Лезвие сделалось пурпурно-алым. Ник зачарованно смотрел, как темная кровь лениво, будто нехотя, поползла по руке, закапала на светлый пол. Боли не было. Лишь легкое головокружение, как от хорошего вина. Водя в воздухе ладонью, Ник выписывал размытые картинки на линолеуме – красные на сером. Ему стало весело – смотрите, он тоже умеет рисовать, получше матери! Ему следует написать шедевр! Это будет новым словом в искусстве. «Тебе нравится?» – он, с усмешкой устремил взгляд на портрет фарфоровой блондинки на стене. Она снисходительно и высокомерно наблюдала за ним.

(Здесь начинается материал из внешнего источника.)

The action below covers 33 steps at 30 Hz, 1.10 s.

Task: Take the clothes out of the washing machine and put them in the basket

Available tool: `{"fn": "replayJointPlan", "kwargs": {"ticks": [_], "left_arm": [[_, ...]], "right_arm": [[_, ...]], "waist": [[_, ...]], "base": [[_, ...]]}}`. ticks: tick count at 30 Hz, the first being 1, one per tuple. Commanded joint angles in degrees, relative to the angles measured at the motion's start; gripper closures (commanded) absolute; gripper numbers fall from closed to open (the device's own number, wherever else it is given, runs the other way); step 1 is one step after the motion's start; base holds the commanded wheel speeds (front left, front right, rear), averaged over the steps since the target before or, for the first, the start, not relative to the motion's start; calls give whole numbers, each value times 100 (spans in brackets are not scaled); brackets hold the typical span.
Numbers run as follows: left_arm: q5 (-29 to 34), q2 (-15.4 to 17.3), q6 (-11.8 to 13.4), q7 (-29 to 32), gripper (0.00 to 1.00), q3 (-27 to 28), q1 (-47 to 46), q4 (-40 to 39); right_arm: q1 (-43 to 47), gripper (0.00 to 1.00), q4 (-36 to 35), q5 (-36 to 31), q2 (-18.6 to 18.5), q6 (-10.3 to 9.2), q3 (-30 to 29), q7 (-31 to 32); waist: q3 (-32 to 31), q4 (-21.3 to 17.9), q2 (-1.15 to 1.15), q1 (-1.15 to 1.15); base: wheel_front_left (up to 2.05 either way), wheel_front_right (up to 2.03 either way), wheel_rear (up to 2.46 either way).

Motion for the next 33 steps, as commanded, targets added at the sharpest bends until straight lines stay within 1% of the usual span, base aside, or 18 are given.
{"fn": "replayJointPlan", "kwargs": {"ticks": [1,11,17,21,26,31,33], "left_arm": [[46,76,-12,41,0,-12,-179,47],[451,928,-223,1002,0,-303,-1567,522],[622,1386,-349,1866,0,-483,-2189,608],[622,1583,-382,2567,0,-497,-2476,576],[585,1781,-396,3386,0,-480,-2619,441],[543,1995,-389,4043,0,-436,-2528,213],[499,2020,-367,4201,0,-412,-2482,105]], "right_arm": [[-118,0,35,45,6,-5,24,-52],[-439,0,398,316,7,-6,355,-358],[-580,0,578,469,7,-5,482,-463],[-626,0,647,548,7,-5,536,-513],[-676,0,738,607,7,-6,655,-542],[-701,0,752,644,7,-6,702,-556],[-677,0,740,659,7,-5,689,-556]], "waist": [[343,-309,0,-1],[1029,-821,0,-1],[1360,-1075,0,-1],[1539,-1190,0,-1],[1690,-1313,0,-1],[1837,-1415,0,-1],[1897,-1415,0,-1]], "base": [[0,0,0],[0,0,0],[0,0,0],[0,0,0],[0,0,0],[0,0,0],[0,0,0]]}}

Внезапно он почувствовал боль. Она пронзила все тело – от висков до ступней. Ник заскрипел зубами.
«Смеешься, сука?» Он приложил платок к окровавленной ладони, встал, подошел к стене, приблизил лицо к выцветшему изображению.
«Я тебя ненавижу… – он коснулся сухими губами ее лица, постепенно соскальзывая вниз, туда, где, на снимке, полуобнаженная грудь скрывалась под взбитым белым кружевом. – Я люблю тебя… Ты будешь моей, только моей. И никто не посмеет даже смотреть на тебя… Или ты умрёшь.»
С силой он вонзил багровое лезвие в картинку, прямо в нечеткую ложбинку на шее, меж ключиц.
Лена испытывала странные чувства всякий раз, когда переступала порог своей школы. Она, слово сев в машину времени, проваливалась в относительно беззаботную юность, где самым сильным волнением был экзамен по противной физике, а тщательно скрываемой радостью – тайное рукопожатие с приглашением в кино голубоглазого спортсмена-одноклассника… Здесь почти ничего не изменилось с тех пор.
Шел урок. Торжественно-тихий вестибюль пах свежей краской. Стайка старшеклассниц коротала время в раздевалке. Вначале девочки уставились на Лену, как аборигены на священного идола, а затем, подталкивая друг дружку локотками, зашушукались. Нагнув голову, Лена быстро прошла мимо и остановилась перед дверью с простенькой поцарапанной табличкой «Директор».